▸ **Task details**: The answer consists solely of the listing's lines from the first through the line containing "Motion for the", each reproduced exactly.

▸ **Data block**:

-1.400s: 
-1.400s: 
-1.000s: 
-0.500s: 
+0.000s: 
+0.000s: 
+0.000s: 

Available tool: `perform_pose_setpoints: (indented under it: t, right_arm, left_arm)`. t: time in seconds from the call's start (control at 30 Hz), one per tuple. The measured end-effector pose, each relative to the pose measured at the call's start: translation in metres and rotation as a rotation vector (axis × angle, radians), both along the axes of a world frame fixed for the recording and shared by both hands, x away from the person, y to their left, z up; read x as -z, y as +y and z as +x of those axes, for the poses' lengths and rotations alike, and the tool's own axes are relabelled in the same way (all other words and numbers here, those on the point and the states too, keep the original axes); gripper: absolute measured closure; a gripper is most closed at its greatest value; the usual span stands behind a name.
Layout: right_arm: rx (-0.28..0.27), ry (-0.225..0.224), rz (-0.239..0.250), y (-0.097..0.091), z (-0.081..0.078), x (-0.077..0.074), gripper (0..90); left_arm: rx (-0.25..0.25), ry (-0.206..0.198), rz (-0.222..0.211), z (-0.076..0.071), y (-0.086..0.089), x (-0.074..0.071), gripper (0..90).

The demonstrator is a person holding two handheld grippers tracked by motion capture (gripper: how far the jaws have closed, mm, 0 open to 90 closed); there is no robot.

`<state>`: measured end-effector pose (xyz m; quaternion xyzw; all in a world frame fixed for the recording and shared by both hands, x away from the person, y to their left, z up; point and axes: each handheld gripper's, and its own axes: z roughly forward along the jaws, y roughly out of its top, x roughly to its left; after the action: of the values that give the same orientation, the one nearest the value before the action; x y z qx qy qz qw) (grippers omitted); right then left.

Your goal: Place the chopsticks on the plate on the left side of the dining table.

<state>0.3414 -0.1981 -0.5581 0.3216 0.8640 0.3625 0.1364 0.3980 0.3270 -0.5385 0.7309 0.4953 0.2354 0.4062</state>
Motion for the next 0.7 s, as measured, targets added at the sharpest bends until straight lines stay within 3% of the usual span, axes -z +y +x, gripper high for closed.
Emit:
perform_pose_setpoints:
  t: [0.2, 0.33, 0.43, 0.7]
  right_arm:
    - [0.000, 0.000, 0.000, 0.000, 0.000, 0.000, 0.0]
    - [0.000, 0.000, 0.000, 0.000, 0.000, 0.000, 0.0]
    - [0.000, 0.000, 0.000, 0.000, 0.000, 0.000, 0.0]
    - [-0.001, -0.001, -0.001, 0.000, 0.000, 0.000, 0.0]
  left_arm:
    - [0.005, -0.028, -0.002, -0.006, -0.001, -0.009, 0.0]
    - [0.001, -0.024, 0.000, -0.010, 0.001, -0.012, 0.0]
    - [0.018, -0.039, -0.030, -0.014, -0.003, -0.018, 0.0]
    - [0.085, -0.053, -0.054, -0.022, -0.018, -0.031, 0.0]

▸ **Written answer**:
-1.400s: 
-1.400s: 
-1.000s: 
-0.500s: 
+0.000s: 
+0.000s: 
+0.000s: 

Available tool: `perform_pose_setpoints: (indented under it: t, right_arm, left_arm)`. t: time in seconds from the call's start (control at 30 Hz), one per tuple. The measured end-effector pose, each relative to the pose measured at the call's start: translation in metres and rotation as a rotation vector (axis × angle, radians), both along the axes of a world frame fixed for the recording and shared by both hands, x away from the person, y to their left, z up; read x as -z, y as +y and z as +x of those axes, for the poses' lengths and rotations alike, and the tool's own axes are relabelled in the same way (all other words and numbers here, those on the point and the states too, keep the original axes); gripper: absolute measured closure; a gripper is most closed at its greatest value; the usual span stands behind a name.
Layout: right_arm: rx (-0.28..0.27), ry (-0.225..0.224), rz (-0.239..0.250), y (-0.097..0.091), z (-0.081..0.078), x (-0.077..0.074), gripper (0..90); left_arm: rx (-0.25..0.25), ry (-0.206..0.198), rz (-0.222..0.211), z (-0.076..0.071), y (-0.086..0.089), x (-0.074..0.071), gripper (0..90).

The demonstrator is a person holding two handheld grippers tracked by motion capture (gripper: how far the jaws have closed, mm, 0 open to 90 closed); there is no robot.

`<state>`: measured end-effector pose (xyz m; quaternion xyzw; all in a world frame fixed for the recording and shared by both hands, x away from the person, y to their left, z up; point and axes: each handheld gripper's, and its own axes: z roughly forward along the jaws, y roughly out of its top, x roughly to its left; after the action: of the values that give the same orientation, the one nearest the value before the action; x y z qx qy qz qw) (grippers omitted); right then left.

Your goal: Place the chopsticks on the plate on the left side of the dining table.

<state>0.3414 -0.1981 -0.5581 0.3216 0.8640 0.3625 0.1364 0.3980 0.3270 -0.5385 0.7309 0.4953 0.2354 0.4062</state>
Motion for the next 0.7 s, as measured, targets added at the sharpest bends until straight lines stay within 3% of the usual span, axes -z +y +x, gripper high for closed.

Nothing remains to be added to the response.